The game of Rock-Paper-Scissors is so ancient and so pervasive across the world, there is some historical disagreement about its origins. Most historians believe that the game is an ancient Chinese invention, and was refined into its current state in Japan. Its earliest mention in ancient Chinese history texts (Wuzazu, circa 1600) refers to it as "shoushiling," (hand command) and stated that it dated back to the Han Dynasty (206 BC-220 AD). The competitive hand signs meant different things in those days, but the basic premise of three hand signs that defeated each other when drawn was already firmly established.
Recent research at The University of Lisbon has found evidence of the game being played by Celtic settlers in Spain and Portugal around 600 BC, and that it was spread throughout Europe in the first century A.D. by the invading Roman armies. However, there is a chance that this theory may be confusing Rock-Paper-Scissors with an ancient finger counting game called Morra. At any rate, the actual Rock-Paper-Scissors seemed to (re?) emerge in Europe in the mid-1700s where it was, for some reason, associated with the French Army General Jean Baptiste Donatien de Vimeur, Comet de Rochambeau, who supported George Washington in the American Revolution. For this reason, the game is still known as "Roshambo" in Europe (where it does not mean a kick to the nuts).

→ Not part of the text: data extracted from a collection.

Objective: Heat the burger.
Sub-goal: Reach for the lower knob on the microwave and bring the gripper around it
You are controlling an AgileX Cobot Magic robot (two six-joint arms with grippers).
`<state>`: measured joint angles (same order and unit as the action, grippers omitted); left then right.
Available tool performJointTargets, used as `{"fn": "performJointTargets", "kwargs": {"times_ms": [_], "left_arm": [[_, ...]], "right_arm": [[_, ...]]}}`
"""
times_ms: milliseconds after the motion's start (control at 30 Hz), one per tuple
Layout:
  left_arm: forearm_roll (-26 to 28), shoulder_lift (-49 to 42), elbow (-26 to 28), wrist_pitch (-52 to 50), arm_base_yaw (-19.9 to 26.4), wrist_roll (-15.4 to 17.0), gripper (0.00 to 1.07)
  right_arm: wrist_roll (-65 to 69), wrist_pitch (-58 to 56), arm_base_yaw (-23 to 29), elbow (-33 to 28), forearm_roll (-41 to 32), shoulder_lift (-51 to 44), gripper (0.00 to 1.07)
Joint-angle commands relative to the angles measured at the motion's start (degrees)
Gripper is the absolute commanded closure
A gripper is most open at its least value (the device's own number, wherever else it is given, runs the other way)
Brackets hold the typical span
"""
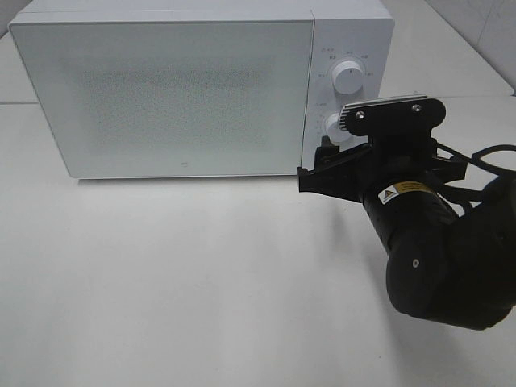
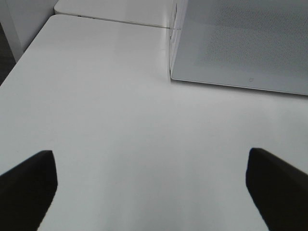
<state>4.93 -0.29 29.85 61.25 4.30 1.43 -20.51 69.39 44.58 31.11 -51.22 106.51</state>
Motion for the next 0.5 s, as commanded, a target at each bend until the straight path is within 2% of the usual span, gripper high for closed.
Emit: {"fn": "performJointTargets", "kwargs": {"times_ms": [33, 500], "left_arm": [[0.5, -0.9, -0.2, 0.0, 0.2, 0.2, 0.06], [0.5, -0.9, -0.2, 0.0, 0.2, 0.2, 0.06]], "right_arm": [[1.0, 4.5, -0.7, 1.3, 1.1, 0.6, 0.24], [2.3, 0.2, -5.4, 8.0, 5.8, 4.9, 0.26]]}}
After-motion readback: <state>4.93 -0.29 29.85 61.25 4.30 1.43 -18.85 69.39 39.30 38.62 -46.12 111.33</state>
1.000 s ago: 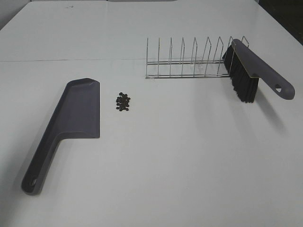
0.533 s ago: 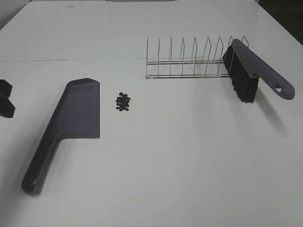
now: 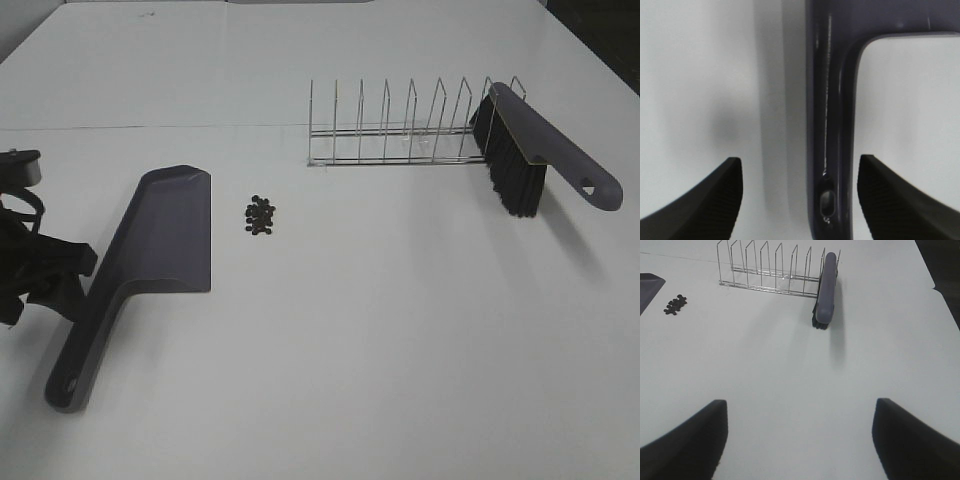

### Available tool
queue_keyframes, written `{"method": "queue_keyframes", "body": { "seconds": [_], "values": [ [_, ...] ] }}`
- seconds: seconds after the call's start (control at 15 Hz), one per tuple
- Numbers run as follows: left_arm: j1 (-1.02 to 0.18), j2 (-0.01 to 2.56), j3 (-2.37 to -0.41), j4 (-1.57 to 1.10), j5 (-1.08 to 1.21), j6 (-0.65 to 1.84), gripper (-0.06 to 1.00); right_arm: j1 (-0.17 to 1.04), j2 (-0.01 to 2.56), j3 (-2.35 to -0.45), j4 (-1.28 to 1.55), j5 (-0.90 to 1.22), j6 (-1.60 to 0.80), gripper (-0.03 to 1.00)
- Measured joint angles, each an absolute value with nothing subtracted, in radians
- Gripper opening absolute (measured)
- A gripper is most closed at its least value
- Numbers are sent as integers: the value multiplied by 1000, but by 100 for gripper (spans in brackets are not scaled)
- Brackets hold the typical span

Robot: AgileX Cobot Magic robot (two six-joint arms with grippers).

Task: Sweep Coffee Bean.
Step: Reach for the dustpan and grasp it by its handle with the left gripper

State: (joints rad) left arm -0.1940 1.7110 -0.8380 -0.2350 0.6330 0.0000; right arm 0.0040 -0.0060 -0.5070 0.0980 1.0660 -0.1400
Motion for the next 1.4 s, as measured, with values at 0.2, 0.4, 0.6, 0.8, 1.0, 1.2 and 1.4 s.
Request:
{"method": "queue_keyframes", "body": {
  "seconds": [0.2, 0.4, 0.6, 0.8, 1.0, 1.2, 1.4],
  "values": [
    [-244, 1731, -840, -236, 606, -40, 61, 4, -6, -507, 98, 1066, -140, 67],
    [-254, 1767, -840, -236, 596, -60, 61, 4, -6, -507, 98, 1066, -140, 67],
    [-254, 1830, -884, -236, 595, -62, 61, 4, -6, -507, 98, 1066, -140, 67],
    [-254, 1855, -918, -236, 595, -65, 61, 4, -6, -507, 98, 1066, -140, 67],
    [-254, 1886, -922, -236, 590, -65, 61, 4, -6, -507, 98, 1066, -140, 67],
    [-254, 1934, -928, -235, 571, -66, 61, 4, -6, -507, 98, 1066, -140, 67],
    [-254, 1952, -938, -234, 565, -67, 59, 4, -6, -507, 98, 1066, -140, 67]
  ]
}}
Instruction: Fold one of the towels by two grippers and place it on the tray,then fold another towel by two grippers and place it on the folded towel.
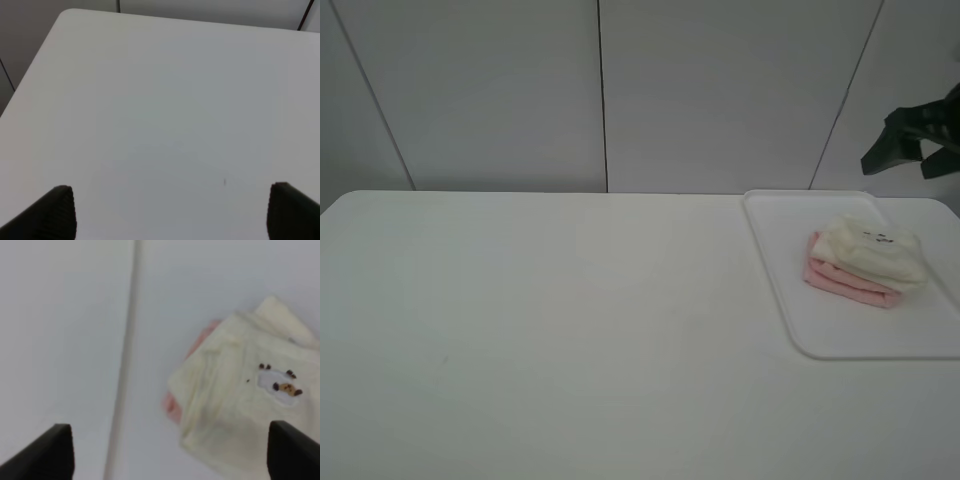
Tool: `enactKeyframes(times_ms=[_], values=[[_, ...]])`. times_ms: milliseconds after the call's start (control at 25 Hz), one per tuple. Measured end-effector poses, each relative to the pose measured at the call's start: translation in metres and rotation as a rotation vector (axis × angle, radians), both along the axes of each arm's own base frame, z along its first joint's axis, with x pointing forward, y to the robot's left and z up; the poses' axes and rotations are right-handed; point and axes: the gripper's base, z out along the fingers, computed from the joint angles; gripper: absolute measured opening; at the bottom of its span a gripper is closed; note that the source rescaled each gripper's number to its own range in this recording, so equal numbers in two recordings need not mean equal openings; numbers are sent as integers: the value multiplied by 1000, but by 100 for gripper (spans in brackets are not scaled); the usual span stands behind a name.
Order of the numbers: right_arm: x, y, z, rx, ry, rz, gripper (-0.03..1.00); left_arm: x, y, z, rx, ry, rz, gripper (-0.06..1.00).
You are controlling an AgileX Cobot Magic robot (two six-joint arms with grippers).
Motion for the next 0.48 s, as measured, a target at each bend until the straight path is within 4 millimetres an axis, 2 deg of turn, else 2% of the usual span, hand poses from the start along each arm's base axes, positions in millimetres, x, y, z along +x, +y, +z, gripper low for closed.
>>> enactKeyframes(times_ms=[280, 480], values=[[-69, 29, 54, -36, -25, 193, 80, 0, 0, 0, 0, 0, 0, 93], [-127, 34, 88, -50, -108, 245, 80, 0, 0, 0, 0, 0, 0, 93]])
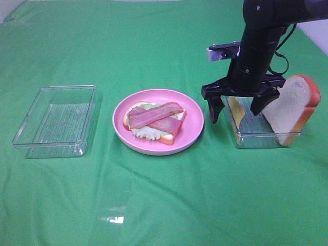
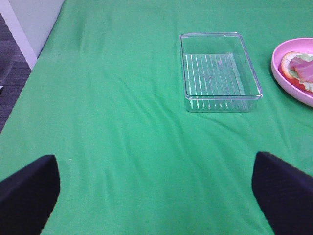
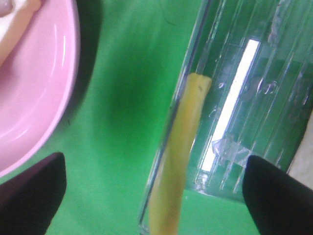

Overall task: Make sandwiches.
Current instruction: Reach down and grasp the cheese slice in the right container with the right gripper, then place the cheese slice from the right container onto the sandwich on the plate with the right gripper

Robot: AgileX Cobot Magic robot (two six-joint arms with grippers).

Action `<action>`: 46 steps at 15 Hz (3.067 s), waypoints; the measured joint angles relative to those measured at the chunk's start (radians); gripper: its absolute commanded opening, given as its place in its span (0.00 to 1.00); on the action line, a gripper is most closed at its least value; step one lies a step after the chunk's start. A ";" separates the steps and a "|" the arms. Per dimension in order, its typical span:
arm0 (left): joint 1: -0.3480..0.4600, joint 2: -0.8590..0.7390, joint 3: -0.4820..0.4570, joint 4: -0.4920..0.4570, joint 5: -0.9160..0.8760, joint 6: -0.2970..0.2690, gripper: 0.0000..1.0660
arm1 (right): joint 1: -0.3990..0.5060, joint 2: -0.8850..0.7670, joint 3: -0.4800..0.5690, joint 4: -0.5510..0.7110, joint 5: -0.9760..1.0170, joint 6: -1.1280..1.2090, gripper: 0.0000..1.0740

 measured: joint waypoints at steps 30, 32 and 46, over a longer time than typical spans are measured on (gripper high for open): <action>0.000 0.000 0.000 0.000 0.000 0.000 0.95 | 0.000 -0.134 -0.125 -0.077 0.147 0.042 0.00; 0.000 0.000 0.000 0.000 0.000 0.000 0.95 | 0.000 -0.173 -0.182 -0.074 0.198 0.042 0.00; 0.000 0.000 0.000 0.000 0.000 0.000 0.95 | 0.000 -0.048 -0.200 0.670 0.084 -0.278 0.00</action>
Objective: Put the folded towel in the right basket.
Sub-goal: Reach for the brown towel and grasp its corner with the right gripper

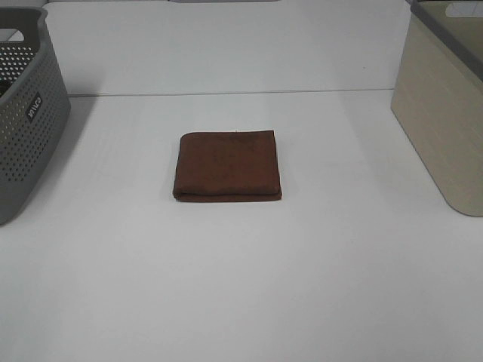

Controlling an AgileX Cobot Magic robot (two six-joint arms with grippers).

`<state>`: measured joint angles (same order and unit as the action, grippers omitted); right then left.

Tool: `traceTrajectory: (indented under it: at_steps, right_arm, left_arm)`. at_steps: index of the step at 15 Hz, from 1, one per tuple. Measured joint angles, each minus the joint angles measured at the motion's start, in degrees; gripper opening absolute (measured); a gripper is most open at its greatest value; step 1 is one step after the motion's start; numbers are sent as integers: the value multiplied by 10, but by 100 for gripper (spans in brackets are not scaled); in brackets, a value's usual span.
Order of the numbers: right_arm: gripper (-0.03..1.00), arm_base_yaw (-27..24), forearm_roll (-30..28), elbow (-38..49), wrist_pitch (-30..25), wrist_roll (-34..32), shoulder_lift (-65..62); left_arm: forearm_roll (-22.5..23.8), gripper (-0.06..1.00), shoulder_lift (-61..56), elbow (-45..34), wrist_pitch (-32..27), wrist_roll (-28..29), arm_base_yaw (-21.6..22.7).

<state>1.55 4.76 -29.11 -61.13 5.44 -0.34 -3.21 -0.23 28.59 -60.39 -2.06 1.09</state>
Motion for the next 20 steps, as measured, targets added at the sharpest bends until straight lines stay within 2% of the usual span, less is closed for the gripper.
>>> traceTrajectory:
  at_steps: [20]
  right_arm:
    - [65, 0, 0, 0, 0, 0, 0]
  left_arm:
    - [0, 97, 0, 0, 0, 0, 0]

However, knowledge of the game appears to go dormant here after a time.
As for Japan, shoushiling made it there in the 1600s as a Chinese drinking game. A Japanese book on various hand games from 1809 tells a story of the game's introduction at a big, fancy Chinese hosted party in Nagasaki in the 1650s, where guests competed until the top five winners were awarded prizes. Known in Japanese as Sansumi-ken (三すくみ拳), the game had many variations based on folklore. The earliest known variation, Mushi-ken, featured a frog beating a slug beating a snake beating a frog. (The slug beating a snake didn't make much sense; it's thought to have been a mistranslation from the Chinese for "poisonous centipede.")
Other variations followed. The most popular was "Kitsune-ken", which had a (supernatural) fox beating a village leader, which would beat a hunter, that could defeat the fox. Strip-Kitsune-ken was a popular game at brothels. The game in various forms eventually became a children's game. The current version, "jan-ken," was thought to have been invented in Japan in the mid-1800s, and spread back to Europe in that form. Despite its earlier European incarnations, it appears that it was this re-introduction from Japan that our modern knowledge of the game comes from.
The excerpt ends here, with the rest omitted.